Prasert na Nagara (ประเสริฐ ณ นคร, , /th/; 21 March 1919 – 7 May 2019) was a Thai scholar. Best known for his studies of ancient Thai inscriptions, he was formally trained in engineering and statistics, subjects which he taught as a professor at Kasetsart University. He served as vice president at the university and as Permanent Secretary of the Ministry of University Affairs. His influential work in history, archaeology and linguistics include the history of the Sukhothai Kingdom as well as the structure of the Tai language family.

== Life and work ==
Prasert was born in Phrae in Northern Thailand and descended from the family that had ruled in Nakhon Si Thammarat until the 19th century. His father was a civil servant in the Ministry of Finance who at that time worked in Phrae. Prasert attended the prestigious Suankularb Wittayalai School in Bangkok and won a government scholarship to study agricultural engineering at the University of the Philippines Los Baños, where he graduated with a bachelor’s degree in 1938.

He became a lecturer at the Bang Khen Agricultural College (which in 1943 became the Kasetsart University) and the Northern Agricultural Teachers Training School at Mae Cho (now the Maejo University). He completed a master’s degree and a doctorate in statistics at Cornell University in 1953 and 1957 respectively. In 1960 he was appointed professor at the Kasetsart University and in 1964 became its Vice President. From 1972 until his retirement in 1979, he served as Permanent Secretary of the Bureau of University Affairs. He was chairman of the university councils of both Kasetsart and Maejo University.

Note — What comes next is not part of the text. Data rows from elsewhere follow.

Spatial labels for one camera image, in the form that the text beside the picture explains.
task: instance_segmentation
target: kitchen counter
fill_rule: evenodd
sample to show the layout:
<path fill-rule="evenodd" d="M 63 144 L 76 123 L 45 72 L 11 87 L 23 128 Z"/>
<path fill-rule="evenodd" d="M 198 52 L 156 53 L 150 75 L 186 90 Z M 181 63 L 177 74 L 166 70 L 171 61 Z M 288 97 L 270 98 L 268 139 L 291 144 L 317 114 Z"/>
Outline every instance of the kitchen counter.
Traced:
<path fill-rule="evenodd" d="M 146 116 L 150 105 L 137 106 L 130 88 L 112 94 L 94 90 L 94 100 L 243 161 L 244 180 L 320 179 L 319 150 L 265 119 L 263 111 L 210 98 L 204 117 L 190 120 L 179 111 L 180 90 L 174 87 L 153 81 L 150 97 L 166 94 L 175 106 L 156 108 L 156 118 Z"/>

Without formal training in history, Prasert began studying historical texts during his leisure time in 1943. While at Cornell, he started reading transcriptions of stone inscriptions by George Cœdès and later taught himself ancient Khmer, ancient Thai, and other ancient languages of the region. In 1964 he first contacted Cœdès, at that time the prime authority in his field, who appreciated Prasert's suggestion of an alternative reading of a certain passage. In 1960 he published an edition of the 16th-century Northern Thai poem Nirat Hariphunchai. In the same year, he attended a meeting in Sukhothai which was the first modern archaeological seminar in Thailand and started Prasert's career in Thai history. On that occasion he met the American art historian A. B. Griswold, who became Prasert's steady partner in the study of ancient inscriptions. From 1968 to 1979, they published a series of Epigraphic and Historical Studies in the Journal of the Siam Society (JSS), comprising 24 articles that were later collected in one 821-pages volume published in 1992.

Prasert was a member of the Council of the Siam Society from 1965 to 1971 and later its honorary member. In 1988 the National Research Council of Thailand awarded him the title of "Outstanding National Researcher" (philosophy class). He was a member of the Royal Institute of Thailand (history section) and from 1999 to 2000 president of the Institute. Despite his expertise on Sukhothai or early Thai history, he never wrote a whole book on it, rather considering himself the presenter of raw material for other historians to interpret.

In addition Prasert was a poet who wrote the lyrics to several songs composed by Thai king Bhumibol Adulyadej as well as the Kasetsart University song and the anthem of the Asian Games. His song Fak Rak won a Golden Record in 1966.

Prasert Na Nagara was married twice and had a son and a daughter (one child from each marriage).